• _Problem statement_
A word-for-word transcription of the whole listing is required.

======== Provided data

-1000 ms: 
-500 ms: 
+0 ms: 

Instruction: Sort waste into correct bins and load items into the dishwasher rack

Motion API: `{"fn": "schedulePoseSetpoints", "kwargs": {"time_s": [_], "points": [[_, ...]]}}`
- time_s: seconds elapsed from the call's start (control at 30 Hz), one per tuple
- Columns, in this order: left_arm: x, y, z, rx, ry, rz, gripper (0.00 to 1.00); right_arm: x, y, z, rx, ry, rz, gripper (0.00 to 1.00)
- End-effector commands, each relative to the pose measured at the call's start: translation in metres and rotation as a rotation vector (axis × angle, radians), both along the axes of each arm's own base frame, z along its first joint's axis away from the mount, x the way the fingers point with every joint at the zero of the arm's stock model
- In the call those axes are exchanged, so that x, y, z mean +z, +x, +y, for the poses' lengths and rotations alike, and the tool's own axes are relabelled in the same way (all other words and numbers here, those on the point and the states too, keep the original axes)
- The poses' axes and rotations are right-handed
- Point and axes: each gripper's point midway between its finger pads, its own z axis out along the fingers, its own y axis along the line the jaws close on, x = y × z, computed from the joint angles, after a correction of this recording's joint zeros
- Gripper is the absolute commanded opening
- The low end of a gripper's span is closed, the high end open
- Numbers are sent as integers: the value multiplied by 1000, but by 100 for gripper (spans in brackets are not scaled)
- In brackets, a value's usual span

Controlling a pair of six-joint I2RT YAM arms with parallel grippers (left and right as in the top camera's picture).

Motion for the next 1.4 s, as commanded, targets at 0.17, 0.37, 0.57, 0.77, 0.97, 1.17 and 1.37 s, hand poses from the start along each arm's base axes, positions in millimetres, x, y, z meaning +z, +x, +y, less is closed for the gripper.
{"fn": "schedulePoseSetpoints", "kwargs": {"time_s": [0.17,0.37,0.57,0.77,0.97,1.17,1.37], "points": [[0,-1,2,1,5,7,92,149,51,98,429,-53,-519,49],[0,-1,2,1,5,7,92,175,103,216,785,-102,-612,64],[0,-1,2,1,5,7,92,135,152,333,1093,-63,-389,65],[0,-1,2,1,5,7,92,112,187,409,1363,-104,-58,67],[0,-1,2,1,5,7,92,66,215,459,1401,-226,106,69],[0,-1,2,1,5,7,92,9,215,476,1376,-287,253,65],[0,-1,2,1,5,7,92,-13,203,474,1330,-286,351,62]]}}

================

• _Solution_
-1000 ms: 
-500 ms: 
+0 ms: 

Instruction: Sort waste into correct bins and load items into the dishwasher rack

Motion API: `{"fn": "schedulePoseSetpoints", "kwargs": {"time_s": [_], "points": [[_, ...]]}}`
- time_s: seconds elapsed from the call's start (control at 30 Hz), one per tuple
- Columns, in this order: left_arm: x, y, z, rx, ry, rz, gripper (0.00 to 1.00); right_arm: x, y, z, rx, ry, rz, gripper (0.00 to 1.00)
- End-effector commands, each relative to the pose measured at the call's start: translation in metres and rotation as a rotation vector (axis × angle, radians), both along the axes of each arm's own base frame, z along its first joint's axis away from the mount, x the way the fingers point with every joint at the zero of the arm's stock model
- In the call those axes are exchanged, so that x, y, z mean +z, +x, +y, for the poses' lengths and rotations alike, and the tool's own axes are relabelled in the same way (all other words and numbers here, those on the point and the states too, keep the original axes)
- The poses' axes and rotations are right-handed
- Point and axes: each gripper's point midway between its finger pads, its own z axis out along the fingers, its own y axis along the line the jaws close on, x = y × z, computed from the joint angles, after a correction of this recording's joint zeros
- Gripper is the absolute commanded opening
- The low end of a gripper's span is closed, the high end open
- Numbers are sent as integers: the value multiplied by 1000, but by 100 for gripper (spans in brackets are not scaled)
- In brackets, a value's usual span

Controlling a pair of six-joint I2RT YAM arms with parallel grippers (left and right as in the top camera's picture).

Motion for the next 1.4 s, as commanded, targets at 0.17, 0.37, 0.57, 0.77, 0.97, 1.17 and 1.37 s, hand poses from the start along each arm's base axes, positions in millimetres, x, y, z meaning +z, +x, +y, less is closed for the gripper.
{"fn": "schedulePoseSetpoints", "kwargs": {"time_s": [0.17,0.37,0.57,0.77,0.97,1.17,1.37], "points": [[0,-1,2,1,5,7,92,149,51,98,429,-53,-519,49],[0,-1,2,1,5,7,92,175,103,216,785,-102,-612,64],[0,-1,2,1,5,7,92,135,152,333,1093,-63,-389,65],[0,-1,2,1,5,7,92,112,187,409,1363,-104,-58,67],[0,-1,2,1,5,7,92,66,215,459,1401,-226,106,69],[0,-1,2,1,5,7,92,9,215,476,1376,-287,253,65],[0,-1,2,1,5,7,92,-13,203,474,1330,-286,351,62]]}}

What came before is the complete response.